Exercise requirements:
Search the records that follow and extract every line containing the string "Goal".

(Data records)
+++++
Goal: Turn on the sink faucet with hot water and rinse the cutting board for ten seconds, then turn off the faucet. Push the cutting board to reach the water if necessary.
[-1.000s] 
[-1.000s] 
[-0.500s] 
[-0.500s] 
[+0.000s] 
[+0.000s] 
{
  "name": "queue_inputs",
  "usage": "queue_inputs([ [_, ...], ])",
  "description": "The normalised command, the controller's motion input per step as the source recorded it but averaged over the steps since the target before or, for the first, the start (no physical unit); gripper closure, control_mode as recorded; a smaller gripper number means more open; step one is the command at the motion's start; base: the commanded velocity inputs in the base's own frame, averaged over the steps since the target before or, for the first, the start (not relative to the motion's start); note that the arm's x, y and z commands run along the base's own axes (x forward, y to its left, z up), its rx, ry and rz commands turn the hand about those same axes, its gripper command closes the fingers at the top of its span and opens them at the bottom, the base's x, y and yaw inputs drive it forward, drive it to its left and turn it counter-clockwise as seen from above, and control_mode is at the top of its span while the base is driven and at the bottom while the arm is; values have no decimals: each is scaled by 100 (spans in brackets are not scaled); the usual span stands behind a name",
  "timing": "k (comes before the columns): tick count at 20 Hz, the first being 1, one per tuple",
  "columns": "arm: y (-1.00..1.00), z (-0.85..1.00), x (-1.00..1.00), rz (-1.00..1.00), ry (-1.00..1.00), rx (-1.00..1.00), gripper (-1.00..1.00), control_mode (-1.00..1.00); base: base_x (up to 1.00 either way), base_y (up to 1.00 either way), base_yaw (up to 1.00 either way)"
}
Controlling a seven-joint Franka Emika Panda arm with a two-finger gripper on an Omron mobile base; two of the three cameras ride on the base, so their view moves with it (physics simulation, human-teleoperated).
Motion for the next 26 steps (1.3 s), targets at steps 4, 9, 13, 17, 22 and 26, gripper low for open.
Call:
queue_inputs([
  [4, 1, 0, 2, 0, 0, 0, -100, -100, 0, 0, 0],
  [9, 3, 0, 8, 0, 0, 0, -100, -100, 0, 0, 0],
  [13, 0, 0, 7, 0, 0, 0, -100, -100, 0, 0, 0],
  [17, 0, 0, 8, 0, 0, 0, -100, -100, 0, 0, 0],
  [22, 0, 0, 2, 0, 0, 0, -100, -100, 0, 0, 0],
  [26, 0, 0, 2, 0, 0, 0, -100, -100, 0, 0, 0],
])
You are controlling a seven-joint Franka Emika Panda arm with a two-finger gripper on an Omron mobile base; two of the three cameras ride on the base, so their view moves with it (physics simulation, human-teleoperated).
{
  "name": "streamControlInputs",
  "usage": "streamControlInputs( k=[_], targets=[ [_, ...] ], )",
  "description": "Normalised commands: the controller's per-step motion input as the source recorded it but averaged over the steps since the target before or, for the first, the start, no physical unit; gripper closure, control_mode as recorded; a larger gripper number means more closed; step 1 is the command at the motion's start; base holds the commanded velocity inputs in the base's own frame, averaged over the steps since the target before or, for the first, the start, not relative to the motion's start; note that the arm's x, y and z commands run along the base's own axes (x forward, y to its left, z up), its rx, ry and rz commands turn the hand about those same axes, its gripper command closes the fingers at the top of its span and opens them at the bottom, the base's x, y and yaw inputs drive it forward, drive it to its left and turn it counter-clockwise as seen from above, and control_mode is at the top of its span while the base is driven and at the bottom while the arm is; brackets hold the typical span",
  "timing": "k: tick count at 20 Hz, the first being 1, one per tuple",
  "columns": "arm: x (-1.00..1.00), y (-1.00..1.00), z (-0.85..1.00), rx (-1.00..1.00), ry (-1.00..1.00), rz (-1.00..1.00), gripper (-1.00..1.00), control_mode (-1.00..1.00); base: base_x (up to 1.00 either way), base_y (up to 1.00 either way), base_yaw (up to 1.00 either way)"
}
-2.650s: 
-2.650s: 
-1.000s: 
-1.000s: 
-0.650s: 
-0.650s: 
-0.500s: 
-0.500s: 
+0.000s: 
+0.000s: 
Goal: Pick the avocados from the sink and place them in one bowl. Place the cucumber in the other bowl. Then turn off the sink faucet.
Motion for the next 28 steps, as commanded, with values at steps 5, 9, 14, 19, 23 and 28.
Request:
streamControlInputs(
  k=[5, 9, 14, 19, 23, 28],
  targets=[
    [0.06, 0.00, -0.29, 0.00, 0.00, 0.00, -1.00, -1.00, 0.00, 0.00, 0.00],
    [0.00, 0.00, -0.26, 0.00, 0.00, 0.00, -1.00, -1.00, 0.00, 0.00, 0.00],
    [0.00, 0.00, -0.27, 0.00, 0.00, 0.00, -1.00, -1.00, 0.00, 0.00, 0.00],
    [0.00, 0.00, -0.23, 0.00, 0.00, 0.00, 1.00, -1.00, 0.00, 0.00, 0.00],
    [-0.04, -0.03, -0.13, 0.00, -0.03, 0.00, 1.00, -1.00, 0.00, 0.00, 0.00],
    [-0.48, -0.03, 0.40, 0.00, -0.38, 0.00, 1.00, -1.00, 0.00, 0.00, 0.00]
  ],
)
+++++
Written solution:
Goal: Turn on the sink faucet with hot water and rinse the cutting board for ten seconds, then turn off the faucet. Push the cutting board to reach the water if necessary.
Goal: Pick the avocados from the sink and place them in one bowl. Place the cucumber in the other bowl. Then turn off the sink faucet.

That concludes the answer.